ECMLPKDD Workshop on Automating Data Science (ADS2019)

Wurzburg, Germany, Friday 20 September 2019

Description

Scope

Data science is concerned with the extraction of knowledge and insight, and ultimately societal or economic value, from data. It complements traditional statistics in that its object is data as it presents itself in the wild (often complex and heterogeneous, noisy, loosely structured, biased, etc.), rather than well structured data sampled in carefully designed studies. It also has a strong computer science focus, and is related to popular areas such as big data, machine learning, data mining and knowledge discovery. It is therefore highly relevant to the ECMLPKDD community.

Data science is becoming increasingly important with the abundance of big data, while the number of skilled data scientists is lagging. This has raised the question as to whether it is possible to automate data science in several contexts. First, from an artificial intelligence perspective, it is interesting to investigate whether (data) science (or portions of it) can be automated, as it is an activity currently requiring high levels of human expertise. Second, the field of machine learning has a long-standing interest in applying machine learning at the meta-level, in order to obtain better machine learning algorithms, yielding recent successes in automated parameter tuning, algorithm configuration and algorithm selection. Third, there is an interest in automating not only the model building process itself (cf. the Automated Statistician) but also in automating the preprocessing steps (data wrangling) and the postprocessing steps (model deployment, monitoring and maintenance).

Topics

This ECMLPKDD workshop wants to bring together researchers from all areas concerned with data science in order to study whether, to what extent, and how data science can be automated. It will focus on the following Data Science topics:

Data Wrangling
Predictive Modeling
Exploratory Data Analysis
Inductive querying
Probabilistic Programming
Visual Analytics

and will aim at answering the following questions:

How can we automatically tune the parameters or configure algorithms? How can we apply this to machine learning and data science algorithms? This is related to expert / rule-based systems, information criteria, statistical learning theory, learning to learn, meta-learning, etc.
How can we assist users in their exploratory data mining tasks? Can we automate it? What type of interactivity is needed? How to obtain models of the user and of interestingness?
How can we support the data-wrangling process? How can inductive programming techniques help? Can it be realized fully automatically? What are the limitations and opportunities?
How can we automate data-driven story-telling? How can we explain learned models to the user? To what extent can natural language be used?
Can we (partially) automate Visual Analytics? Can we automatically visualize what is of interest to the user?
What is the trade-off between automation and interaction? To what extent is automation (un)desirable?
How can probabilistic programming and inductive querying techniques be used to facilitate data science ?
How can automation be married with the increasing tendency for personalization? With the impact on privacy and society of data science, are there any additional ethical issues to be taken into account?
How can the logs and other recorded information from the work of data scientists be used for assisting and automating part of their workflow?
Data Science for the expert versus for the layperson: different optimal trade-offs?

Detailed programme

10:30-11:15 Invited talk: Holger Hoos

11:15-12:30 Contributed talks (15 mins each incl. handover & questions)

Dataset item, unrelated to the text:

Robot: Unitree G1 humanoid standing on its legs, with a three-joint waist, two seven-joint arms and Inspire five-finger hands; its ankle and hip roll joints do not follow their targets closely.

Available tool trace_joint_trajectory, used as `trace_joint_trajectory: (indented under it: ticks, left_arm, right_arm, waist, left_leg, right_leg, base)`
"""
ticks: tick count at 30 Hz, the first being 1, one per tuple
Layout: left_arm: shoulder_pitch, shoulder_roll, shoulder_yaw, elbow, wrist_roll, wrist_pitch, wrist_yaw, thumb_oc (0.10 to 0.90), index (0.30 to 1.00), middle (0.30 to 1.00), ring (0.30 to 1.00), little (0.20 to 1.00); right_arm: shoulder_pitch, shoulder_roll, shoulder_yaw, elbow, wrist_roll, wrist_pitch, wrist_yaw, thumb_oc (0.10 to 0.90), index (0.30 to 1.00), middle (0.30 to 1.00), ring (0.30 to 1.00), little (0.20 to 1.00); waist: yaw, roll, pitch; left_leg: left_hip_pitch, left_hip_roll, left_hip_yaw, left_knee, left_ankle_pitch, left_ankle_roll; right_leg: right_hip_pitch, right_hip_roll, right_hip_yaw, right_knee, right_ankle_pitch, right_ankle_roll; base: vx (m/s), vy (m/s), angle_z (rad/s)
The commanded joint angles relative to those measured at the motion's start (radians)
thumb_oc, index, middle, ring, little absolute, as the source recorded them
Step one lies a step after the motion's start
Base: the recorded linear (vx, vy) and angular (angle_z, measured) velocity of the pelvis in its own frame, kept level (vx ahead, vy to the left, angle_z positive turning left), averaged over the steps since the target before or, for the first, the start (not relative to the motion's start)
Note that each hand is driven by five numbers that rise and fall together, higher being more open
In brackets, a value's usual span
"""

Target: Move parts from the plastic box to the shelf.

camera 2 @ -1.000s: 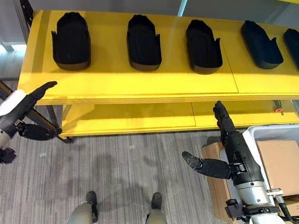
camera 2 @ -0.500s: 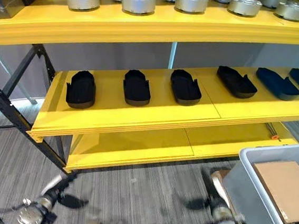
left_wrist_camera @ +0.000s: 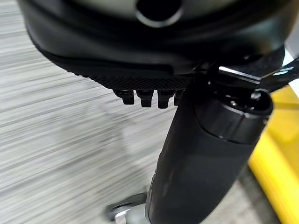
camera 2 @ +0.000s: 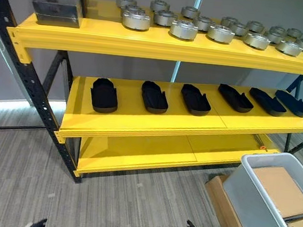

The Extended Dawid-Skene Model: Fusing Information from Multiple Data Schemas. Michael P. J. Camilleri and Christopher K. I. Williams. [paper]
Automating Common Data Science Matrix Transformations. Lidia Contreras-Ochando, Cesar Ferri and Jose Hernandez-Orallo. [paper]
DeepNotebooks: Deep Probabilistic Models Construct Python Notebooks for Reporting Datasets. Claas Alexander Voelcker, Alejandro Molina, Johannes Neumann, Dirk Westermann and Kristian Kersting. [paper]
Significance of Patterns in Data Visualisations. Rafael Savvides, Andreas Henelius, Emilia Oikarinen and Kai Puolamäki. [paper]
Supervised Human-guided Data Exploration. Emilia Oikarinen, Kai Puolamäki, Samaneh Khoshrou and Mykola Pechenizkiy. [paper]

12:30-12:45 Poster spotlights (2 minutes each incl. handover)

Meta-learning Based Evolutionary Clustering Algorithm. Dmitry Tomp, Sergey Muravyov, Andrey Filchenkov and Vladimir Parfenov. [paper]
Hyperboost: Hyperparameter optimization bygradient boosting surrogate models. Jeroen van Hoof and Joaquin Vanschoren. [paper]
Overview and unifying conceptualization of Automated Machine Learning. Zhengying Liu, Zhen Xu, Meysam Madadi, Julio Jacques Junior, Sergio Escalera, Shangeth Rajaa and Isabelle Guyon. [paper]
Automating Feature Construction for Multi-View Time Series Data. Arne De Brabandere, Pieter Robberechts, Tim Op De Beéck and Jesse Davis. [paper]
HyperUCB: Hyperparameter Optimization using Contextual Bandits. Maryam Tavakol, Sebastian Mair and Katharina Morik. [paper]
AutoxgboostMC – A system for multi-criteria AutoML. Florian Pfisterer, Stefan Coors, Janek Thomas and Bernd Bischl. [paper]
The autofeat Python Library for Automated Feature Engineering and Selection. Franziska Horn, Robert Pack and Michael Rieger. [paper]
Learning to go with the flow: on the adaptability of automated machine learning to evolving data. Bilge Celik and Joaquin Vanschoren. [paper]

Lunch break

14:00-14:45 Invited talk: Jesse Davis

14:45-15:45 Contributed talks (15 mins each incl. handover & questions)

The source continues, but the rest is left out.